> What to do:
Reproduce only the lines of the material below that start at the line containing "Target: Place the" and stop at the line containing "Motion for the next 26". Keep both end lines.

> Data for review:
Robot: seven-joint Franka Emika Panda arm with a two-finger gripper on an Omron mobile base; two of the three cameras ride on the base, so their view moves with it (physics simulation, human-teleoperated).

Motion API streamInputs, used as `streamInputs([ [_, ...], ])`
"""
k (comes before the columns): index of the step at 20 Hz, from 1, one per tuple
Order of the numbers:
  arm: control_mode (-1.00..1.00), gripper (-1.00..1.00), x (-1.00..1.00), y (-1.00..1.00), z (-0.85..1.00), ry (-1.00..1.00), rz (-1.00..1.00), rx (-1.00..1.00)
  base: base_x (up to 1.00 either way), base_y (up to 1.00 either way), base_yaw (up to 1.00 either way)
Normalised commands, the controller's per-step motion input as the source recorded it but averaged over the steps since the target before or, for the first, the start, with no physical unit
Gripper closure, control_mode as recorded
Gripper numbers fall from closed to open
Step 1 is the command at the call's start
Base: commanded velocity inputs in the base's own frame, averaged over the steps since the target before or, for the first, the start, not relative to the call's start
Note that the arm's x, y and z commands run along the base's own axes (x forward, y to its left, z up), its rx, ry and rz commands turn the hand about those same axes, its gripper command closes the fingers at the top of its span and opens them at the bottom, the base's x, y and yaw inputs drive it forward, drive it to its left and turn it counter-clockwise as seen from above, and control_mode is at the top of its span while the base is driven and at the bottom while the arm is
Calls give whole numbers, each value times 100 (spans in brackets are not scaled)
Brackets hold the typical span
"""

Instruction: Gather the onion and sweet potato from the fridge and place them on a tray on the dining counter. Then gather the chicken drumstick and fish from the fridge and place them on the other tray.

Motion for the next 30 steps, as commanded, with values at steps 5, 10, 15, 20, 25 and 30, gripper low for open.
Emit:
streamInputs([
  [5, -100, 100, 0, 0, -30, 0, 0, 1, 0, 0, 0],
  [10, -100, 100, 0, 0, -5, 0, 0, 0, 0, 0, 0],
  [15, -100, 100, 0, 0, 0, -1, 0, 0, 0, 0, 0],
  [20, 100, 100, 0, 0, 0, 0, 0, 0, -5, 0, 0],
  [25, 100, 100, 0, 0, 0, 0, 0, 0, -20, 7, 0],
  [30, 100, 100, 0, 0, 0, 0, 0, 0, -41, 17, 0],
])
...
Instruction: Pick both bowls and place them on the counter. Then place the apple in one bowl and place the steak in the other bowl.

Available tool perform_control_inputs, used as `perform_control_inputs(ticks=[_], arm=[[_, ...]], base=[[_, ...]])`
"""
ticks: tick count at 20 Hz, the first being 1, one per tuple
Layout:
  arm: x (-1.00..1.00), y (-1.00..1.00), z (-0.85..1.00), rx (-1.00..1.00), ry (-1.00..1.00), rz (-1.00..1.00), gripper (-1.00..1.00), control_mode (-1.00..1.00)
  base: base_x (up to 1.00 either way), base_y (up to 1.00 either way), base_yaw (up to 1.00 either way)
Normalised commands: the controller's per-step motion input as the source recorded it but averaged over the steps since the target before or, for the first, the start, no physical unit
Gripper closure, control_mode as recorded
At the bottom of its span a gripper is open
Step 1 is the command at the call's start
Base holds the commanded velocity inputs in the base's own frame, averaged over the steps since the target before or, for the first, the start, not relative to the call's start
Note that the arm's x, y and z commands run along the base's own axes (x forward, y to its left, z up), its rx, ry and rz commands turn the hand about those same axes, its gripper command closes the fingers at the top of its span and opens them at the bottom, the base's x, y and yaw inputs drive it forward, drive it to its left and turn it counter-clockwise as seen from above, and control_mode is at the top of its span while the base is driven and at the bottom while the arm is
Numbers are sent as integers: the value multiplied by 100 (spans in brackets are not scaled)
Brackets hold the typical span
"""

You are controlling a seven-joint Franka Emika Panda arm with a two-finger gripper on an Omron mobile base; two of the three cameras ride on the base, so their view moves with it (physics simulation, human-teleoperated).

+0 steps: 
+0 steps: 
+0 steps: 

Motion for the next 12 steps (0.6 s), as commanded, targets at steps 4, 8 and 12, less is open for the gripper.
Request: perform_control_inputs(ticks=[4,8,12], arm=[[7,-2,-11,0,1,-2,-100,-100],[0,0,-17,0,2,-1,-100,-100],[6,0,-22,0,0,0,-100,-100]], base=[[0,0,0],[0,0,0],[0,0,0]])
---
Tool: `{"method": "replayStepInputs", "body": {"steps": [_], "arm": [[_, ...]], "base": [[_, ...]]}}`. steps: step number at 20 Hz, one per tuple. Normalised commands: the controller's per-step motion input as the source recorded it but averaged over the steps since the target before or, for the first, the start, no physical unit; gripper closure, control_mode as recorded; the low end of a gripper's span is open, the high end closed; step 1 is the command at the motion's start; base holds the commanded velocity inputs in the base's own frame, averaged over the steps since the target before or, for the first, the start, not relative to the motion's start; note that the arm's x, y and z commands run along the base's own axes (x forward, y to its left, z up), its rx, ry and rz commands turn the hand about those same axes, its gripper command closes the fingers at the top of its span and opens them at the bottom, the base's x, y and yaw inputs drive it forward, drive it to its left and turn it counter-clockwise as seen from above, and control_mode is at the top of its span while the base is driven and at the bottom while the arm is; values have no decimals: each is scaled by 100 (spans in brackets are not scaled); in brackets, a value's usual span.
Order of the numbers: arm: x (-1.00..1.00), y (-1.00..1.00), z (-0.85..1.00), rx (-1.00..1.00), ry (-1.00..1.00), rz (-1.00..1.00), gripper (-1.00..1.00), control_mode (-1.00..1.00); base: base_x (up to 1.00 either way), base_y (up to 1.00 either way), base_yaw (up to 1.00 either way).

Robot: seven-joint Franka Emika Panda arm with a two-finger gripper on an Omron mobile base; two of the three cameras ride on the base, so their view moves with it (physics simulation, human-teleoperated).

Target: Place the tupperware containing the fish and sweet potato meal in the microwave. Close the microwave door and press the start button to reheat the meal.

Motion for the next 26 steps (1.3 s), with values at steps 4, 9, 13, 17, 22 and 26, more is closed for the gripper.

> Written response:
Target: Place the tupperware containing the fish and sweet potato meal in the microwave. Close the microwave door and press the start button to reheat the meal.

Motion for the next 26 steps (1.3 s), with values at steps 4, 9, 13, 17, 22 and 26, more is closed for the gripper.

The output returned above is complete.